**Problem**
The data below is to be set down exactly.

**Task material**

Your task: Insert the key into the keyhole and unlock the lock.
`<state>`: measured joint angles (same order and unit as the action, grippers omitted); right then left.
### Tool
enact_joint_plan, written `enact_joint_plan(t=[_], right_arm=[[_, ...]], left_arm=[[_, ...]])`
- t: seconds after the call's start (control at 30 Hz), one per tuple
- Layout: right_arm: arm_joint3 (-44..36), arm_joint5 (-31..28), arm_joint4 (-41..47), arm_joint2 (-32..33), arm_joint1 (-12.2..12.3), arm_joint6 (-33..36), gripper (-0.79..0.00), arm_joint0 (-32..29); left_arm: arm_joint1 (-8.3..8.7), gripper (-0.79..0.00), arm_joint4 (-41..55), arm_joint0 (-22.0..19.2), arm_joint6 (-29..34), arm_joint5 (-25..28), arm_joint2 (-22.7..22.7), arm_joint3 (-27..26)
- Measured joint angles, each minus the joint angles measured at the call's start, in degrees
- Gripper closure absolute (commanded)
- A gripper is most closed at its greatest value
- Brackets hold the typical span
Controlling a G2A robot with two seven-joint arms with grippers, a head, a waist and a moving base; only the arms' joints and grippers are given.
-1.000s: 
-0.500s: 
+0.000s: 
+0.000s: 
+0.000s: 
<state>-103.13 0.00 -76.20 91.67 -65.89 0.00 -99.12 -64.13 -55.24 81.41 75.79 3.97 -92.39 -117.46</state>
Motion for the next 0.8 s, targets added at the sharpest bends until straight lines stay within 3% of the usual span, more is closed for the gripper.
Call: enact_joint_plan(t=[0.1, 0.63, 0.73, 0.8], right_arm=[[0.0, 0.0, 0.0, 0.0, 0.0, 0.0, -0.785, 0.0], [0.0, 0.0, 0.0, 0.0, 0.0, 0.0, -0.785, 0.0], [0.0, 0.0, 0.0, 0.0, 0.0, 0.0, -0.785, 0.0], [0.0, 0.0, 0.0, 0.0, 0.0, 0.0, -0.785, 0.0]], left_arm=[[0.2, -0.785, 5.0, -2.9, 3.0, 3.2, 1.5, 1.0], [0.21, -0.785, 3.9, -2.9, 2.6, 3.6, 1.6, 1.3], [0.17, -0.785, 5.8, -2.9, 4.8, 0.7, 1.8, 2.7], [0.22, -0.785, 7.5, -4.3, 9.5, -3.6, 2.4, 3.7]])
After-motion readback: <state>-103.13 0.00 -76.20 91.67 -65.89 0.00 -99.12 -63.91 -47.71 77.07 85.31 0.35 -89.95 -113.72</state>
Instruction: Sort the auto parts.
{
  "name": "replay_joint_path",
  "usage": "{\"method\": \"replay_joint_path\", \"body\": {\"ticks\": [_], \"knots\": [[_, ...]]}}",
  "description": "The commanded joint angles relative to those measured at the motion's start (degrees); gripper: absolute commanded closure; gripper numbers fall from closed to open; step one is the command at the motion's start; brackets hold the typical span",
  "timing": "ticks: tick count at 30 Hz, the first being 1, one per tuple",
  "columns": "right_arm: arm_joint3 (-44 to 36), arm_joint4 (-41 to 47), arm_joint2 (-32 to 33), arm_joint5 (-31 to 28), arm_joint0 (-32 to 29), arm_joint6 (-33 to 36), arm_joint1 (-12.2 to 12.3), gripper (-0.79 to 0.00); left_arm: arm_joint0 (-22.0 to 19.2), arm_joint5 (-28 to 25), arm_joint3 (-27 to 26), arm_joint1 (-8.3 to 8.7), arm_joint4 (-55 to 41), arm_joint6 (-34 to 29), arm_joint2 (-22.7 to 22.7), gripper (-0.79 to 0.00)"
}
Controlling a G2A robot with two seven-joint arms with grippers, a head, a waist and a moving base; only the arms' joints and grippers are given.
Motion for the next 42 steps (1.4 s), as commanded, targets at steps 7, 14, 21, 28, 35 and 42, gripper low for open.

**Result for this exercise**
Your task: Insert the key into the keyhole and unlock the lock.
`<state>`: measured joint angles (same order and unit as the action, grippers omitted); right then left.
### Tool
enact_joint_plan, written `enact_joint_plan(t=[_], right_arm=[[_, ...]], left_arm=[[_, ...]])`
- t: seconds after the call's start (control at 30 Hz), one per tuple
- Layout: right_arm: arm_joint3 (-44..36), arm_joint5 (-31..28), arm_joint4 (-41..47), arm_joint2 (-32..33), arm_joint1 (-12.2..12.3), arm_joint6 (-33..36), gripper (-0.79..0.00), arm_joint0 (-32..29); left_arm: arm_joint1 (-8.3..8.7), gripper (-0.79..0.00), arm_joint4 (-41..55), arm_joint0 (-22.0..19.2), arm_joint6 (-29..34), arm_joint5 (-25..28), arm_joint2 (-22.7..22.7), arm_joint3 (-27..26)
- Measured joint angles, each minus the joint angles measured at the call's start, in degrees
- Gripper closure absolute (commanded)
- A gripper is most closed at its greatest value
- Brackets hold the typical span
Controlling a G2A robot with two seven-joint arms with grippers, a head, a waist and a moving base; only the arms' joints and grippers are given.
-1.000s: 
-0.500s: 
+0.000s: 
+0.000s: 
+0.000s: 
<state>-103.13 0.00 -76.20 91.67 -65.89 0.00 -99.12 -64.13 -55.24 81.41 75.79 3.97 -92.39 -117.46</state>
Motion for the next 0.8 s, targets added at the sharpest bends until straight lines stay within 3% of the usual span, more is closed for the gripper.
Call: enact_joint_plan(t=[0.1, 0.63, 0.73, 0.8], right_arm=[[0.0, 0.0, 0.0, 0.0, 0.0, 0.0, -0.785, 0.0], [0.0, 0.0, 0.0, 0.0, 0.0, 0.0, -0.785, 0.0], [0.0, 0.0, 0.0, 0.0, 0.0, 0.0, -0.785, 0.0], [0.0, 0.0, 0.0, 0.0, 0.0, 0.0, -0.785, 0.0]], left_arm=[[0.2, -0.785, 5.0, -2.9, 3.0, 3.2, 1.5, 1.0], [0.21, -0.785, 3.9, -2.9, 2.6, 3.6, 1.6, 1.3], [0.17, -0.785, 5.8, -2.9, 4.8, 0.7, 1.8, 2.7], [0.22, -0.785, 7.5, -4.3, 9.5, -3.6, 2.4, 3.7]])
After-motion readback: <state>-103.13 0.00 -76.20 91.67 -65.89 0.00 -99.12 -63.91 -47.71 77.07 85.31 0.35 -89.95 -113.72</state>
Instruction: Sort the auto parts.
{
  "name": "replay_joint_path",
  "usage": "{\"method\": \"replay_joint_path\", \"body\": {\"ticks\": [_], \"knots\": [[_, ...]]}}",
  "description": "The commanded joint angles relative to those measured at the motion's start (degrees); gripper: absolute commanded closure; gripper numbers fall from closed to open; step one is the command at the motion's start; brackets hold the typical span",
  "timing": "ticks: tick count at 30 Hz, the first being 1, one per tuple",
  "columns": "right_arm: arm_joint3 (-44 to 36), arm_joint4 (-41 to 47), arm_joint2 (-32 to 33), arm_joint5 (-31 to 28), arm_joint0 (-32 to 29), arm_joint6 (-33 to 36), arm_joint1 (-12.2 to 12.3), gripper (-0.79 to 0.00); left_arm: arm_joint0 (-22.0 to 19.2), arm_joint5 (-28 to 25), arm_joint3 (-27 to 26), arm_joint1 (-8.3 to 8.7), arm_joint4 (-55 to 41), arm_joint6 (-34 to 29), arm_joint2 (-22.7 to 22.7), gripper (-0.79 to 0.00)"
}
Controlling a G2A robot with two seven-joint arms with grippers, a head, a waist and a moving base; only the arms' joints and grippers are given.
Motion for the next 42 steps (1.4 s), as commanded, targets at steps 7, 14, 21, 28, 35 and 42, gripper low for open.

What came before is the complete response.